◆ What is being asked: Report every line of the records below that contains the word "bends".

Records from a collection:

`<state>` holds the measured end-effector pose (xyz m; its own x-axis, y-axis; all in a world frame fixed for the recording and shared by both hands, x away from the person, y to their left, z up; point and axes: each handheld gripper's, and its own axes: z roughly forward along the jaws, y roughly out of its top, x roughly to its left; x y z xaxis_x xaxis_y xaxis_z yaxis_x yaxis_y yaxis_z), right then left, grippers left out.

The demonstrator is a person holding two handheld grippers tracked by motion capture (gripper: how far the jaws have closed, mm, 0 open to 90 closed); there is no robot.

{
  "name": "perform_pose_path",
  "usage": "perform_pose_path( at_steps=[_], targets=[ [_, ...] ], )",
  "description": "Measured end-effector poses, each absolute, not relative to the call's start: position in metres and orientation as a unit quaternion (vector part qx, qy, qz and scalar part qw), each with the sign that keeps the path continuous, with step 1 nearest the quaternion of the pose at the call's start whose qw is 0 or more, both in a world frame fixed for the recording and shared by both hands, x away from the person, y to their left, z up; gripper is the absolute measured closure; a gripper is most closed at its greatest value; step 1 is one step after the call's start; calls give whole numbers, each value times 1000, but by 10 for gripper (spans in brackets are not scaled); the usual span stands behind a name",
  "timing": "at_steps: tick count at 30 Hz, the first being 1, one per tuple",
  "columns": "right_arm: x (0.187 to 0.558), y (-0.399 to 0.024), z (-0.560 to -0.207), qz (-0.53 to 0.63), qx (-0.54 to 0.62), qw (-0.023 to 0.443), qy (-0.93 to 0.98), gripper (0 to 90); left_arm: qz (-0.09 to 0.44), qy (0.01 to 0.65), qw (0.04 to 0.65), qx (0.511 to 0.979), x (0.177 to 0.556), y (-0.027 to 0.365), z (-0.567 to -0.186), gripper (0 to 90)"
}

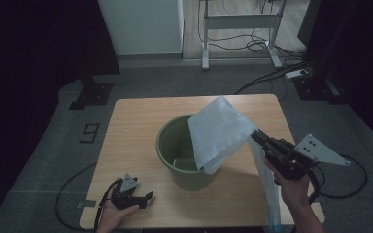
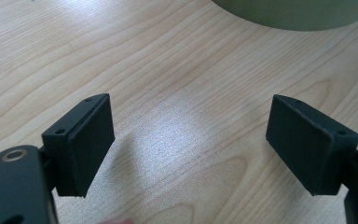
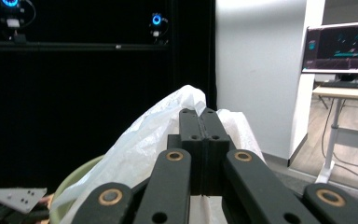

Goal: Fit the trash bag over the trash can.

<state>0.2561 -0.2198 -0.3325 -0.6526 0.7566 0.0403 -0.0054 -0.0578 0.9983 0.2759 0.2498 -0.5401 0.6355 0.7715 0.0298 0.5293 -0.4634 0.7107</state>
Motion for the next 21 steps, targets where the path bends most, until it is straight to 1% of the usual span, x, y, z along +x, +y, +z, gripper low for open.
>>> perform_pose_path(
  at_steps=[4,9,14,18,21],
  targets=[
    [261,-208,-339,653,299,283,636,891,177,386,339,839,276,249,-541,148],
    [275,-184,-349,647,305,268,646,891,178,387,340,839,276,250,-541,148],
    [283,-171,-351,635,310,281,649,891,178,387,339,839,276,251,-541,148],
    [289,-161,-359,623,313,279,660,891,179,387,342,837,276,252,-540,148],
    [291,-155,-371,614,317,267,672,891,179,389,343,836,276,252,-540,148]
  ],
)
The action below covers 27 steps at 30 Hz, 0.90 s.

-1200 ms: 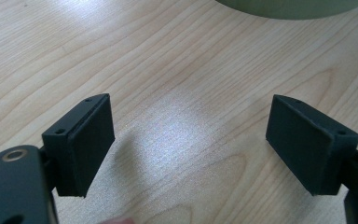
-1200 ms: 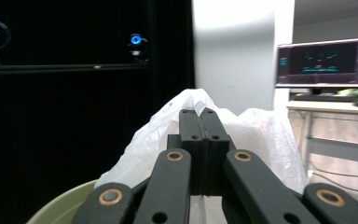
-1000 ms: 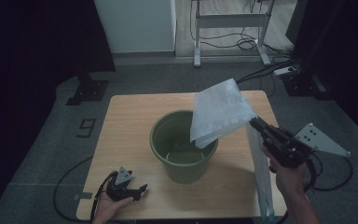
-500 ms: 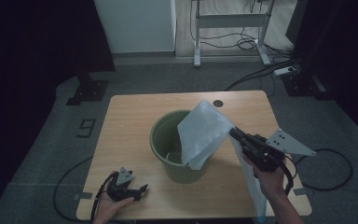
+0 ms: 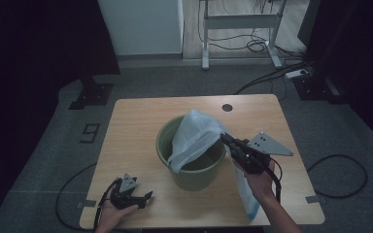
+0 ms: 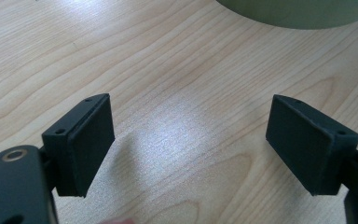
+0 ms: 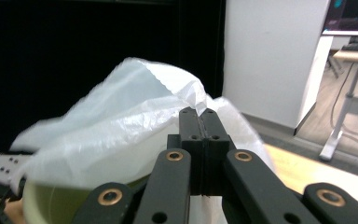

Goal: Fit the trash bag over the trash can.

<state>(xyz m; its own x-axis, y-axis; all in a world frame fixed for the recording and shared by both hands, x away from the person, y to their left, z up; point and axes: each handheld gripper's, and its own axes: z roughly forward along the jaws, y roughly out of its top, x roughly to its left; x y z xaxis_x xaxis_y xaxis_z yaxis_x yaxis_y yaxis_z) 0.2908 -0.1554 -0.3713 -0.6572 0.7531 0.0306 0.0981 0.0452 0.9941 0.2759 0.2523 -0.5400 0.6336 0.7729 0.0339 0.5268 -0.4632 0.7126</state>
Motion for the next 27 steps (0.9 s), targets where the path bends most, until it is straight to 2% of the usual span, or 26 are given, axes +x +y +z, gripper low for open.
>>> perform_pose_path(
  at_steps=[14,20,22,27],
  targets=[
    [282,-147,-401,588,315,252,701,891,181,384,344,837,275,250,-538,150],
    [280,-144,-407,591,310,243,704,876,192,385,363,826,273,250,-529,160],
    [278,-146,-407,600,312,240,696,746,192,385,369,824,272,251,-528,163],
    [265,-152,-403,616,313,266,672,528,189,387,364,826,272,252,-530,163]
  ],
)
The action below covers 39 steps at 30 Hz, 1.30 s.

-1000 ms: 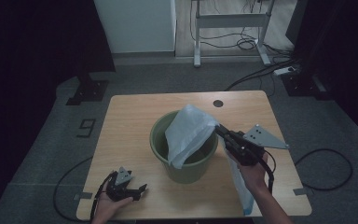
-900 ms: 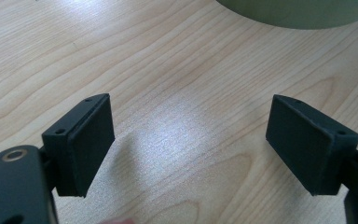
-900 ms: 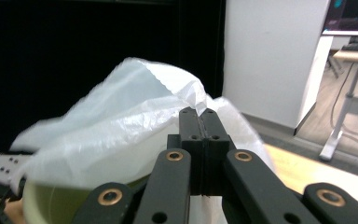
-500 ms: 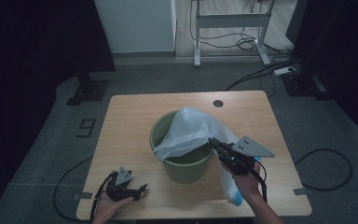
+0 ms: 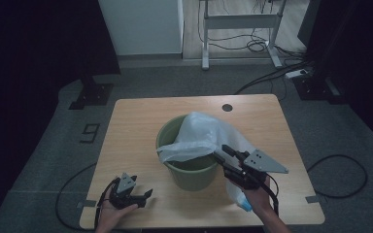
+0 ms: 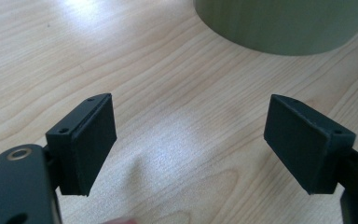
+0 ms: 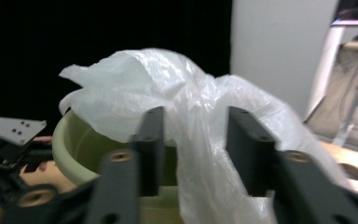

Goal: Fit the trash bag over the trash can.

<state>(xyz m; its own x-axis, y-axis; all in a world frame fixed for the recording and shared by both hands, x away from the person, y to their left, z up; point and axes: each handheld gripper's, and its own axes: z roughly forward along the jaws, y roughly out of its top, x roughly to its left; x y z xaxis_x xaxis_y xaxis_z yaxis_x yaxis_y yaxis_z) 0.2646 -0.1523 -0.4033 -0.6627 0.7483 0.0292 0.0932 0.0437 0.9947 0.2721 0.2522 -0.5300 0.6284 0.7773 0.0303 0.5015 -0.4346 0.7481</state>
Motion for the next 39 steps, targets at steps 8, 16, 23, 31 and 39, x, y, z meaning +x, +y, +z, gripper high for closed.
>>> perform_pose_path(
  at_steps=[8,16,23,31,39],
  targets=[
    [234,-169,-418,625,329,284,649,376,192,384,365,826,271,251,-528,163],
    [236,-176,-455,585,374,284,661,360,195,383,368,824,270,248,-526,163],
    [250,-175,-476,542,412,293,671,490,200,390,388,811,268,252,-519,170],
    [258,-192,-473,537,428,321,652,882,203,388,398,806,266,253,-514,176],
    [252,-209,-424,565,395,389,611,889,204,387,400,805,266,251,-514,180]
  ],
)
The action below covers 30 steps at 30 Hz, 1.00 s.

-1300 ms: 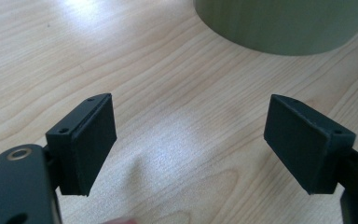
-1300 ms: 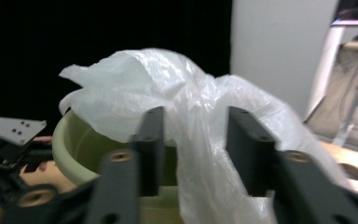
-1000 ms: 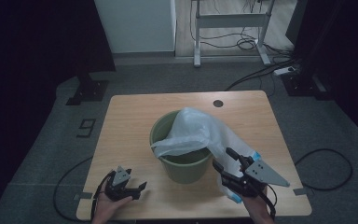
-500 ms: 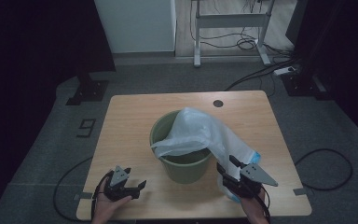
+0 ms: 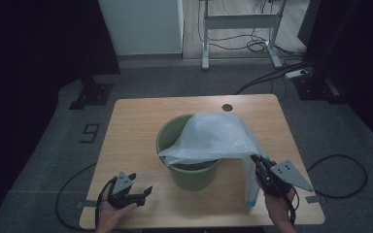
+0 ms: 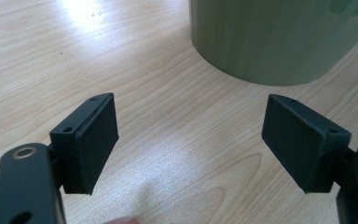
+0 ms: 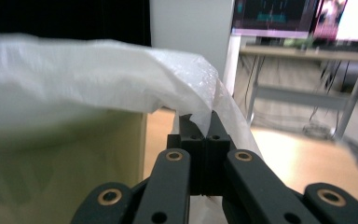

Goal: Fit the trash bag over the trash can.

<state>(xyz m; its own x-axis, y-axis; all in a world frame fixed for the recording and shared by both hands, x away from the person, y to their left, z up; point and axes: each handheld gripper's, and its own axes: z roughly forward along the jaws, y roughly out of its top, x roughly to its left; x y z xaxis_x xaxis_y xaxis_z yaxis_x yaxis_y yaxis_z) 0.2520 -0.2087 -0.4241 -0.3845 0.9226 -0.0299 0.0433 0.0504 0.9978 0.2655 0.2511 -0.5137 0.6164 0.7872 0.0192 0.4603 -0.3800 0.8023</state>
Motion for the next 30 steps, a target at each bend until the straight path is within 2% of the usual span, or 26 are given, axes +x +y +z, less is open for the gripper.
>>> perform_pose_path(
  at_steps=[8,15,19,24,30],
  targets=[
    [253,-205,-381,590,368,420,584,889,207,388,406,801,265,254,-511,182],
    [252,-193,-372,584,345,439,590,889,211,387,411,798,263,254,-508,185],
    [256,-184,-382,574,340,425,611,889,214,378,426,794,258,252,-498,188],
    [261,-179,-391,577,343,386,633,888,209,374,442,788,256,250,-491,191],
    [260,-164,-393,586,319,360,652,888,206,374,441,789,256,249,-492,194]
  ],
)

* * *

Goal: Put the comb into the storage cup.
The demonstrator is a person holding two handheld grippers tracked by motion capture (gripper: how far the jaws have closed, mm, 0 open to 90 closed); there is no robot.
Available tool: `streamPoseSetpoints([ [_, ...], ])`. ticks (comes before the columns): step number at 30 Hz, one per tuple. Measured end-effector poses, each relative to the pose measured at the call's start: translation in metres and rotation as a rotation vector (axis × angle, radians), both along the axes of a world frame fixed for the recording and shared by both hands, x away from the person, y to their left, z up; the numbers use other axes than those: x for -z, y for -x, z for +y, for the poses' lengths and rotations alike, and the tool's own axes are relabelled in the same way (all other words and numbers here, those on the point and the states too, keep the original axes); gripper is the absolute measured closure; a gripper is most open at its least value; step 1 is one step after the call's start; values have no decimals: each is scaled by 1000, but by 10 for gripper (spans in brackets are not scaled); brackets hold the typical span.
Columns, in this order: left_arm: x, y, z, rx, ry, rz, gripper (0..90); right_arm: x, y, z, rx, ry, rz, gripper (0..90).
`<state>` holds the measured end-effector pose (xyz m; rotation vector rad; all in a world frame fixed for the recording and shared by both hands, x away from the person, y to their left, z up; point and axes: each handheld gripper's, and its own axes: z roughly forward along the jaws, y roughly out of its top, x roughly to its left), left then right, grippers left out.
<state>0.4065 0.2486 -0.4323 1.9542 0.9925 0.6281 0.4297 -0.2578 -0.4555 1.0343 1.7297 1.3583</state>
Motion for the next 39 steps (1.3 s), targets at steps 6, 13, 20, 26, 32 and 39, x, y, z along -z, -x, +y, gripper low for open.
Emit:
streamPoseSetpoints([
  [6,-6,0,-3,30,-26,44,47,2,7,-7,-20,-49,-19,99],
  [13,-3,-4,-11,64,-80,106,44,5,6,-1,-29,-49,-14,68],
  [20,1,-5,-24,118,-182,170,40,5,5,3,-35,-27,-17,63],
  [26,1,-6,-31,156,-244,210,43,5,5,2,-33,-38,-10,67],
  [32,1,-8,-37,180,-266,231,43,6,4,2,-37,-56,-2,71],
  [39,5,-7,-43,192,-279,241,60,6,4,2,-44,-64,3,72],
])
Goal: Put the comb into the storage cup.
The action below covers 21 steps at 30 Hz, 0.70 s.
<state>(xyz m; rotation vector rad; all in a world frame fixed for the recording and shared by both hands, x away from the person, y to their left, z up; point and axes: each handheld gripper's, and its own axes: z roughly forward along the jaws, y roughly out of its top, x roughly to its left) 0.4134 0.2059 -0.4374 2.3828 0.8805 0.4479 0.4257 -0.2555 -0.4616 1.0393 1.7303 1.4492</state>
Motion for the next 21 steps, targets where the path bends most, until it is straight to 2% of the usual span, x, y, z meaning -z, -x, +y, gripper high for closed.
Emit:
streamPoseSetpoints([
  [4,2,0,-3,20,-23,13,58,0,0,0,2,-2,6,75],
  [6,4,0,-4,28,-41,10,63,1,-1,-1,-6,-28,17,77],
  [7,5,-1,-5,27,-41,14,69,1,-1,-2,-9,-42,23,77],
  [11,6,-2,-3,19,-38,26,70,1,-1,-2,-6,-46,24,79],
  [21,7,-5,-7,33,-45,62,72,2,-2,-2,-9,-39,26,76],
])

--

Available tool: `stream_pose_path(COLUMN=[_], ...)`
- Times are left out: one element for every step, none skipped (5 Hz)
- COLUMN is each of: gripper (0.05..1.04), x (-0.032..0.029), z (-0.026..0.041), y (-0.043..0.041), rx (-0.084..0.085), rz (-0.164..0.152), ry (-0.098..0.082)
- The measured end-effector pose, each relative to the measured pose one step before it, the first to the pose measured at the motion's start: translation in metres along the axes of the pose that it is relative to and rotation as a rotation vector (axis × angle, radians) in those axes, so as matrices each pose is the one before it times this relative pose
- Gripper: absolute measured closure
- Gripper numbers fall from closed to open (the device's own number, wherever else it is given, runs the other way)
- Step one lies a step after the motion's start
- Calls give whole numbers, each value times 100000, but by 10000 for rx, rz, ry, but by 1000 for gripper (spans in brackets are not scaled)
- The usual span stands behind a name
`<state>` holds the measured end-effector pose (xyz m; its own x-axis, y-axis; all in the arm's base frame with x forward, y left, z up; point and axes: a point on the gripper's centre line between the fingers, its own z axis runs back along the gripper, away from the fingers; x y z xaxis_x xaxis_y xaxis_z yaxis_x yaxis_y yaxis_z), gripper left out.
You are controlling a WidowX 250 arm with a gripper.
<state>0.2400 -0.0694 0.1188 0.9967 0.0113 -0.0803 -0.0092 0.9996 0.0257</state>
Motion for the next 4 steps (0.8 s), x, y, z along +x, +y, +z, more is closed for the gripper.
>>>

◆ Answer to this problem:
Motion for the next 21 steps, targets where the path bends most, until it is straight to 1% of the usual span, x, y, z along +x, +y, +z, gripper low for open.
Motion for the next 27 steps (0.9 s), targets where the path bends most, until it is straight to 2% of the usual span, or 26 are given, axes +x +y +z, gripper low for open.
Motion for the next 21 steps, targets where the path bends most, until it is straight to 2% of the usual span, x, y, z meaning -z, -x, +y, gripper high for closed.

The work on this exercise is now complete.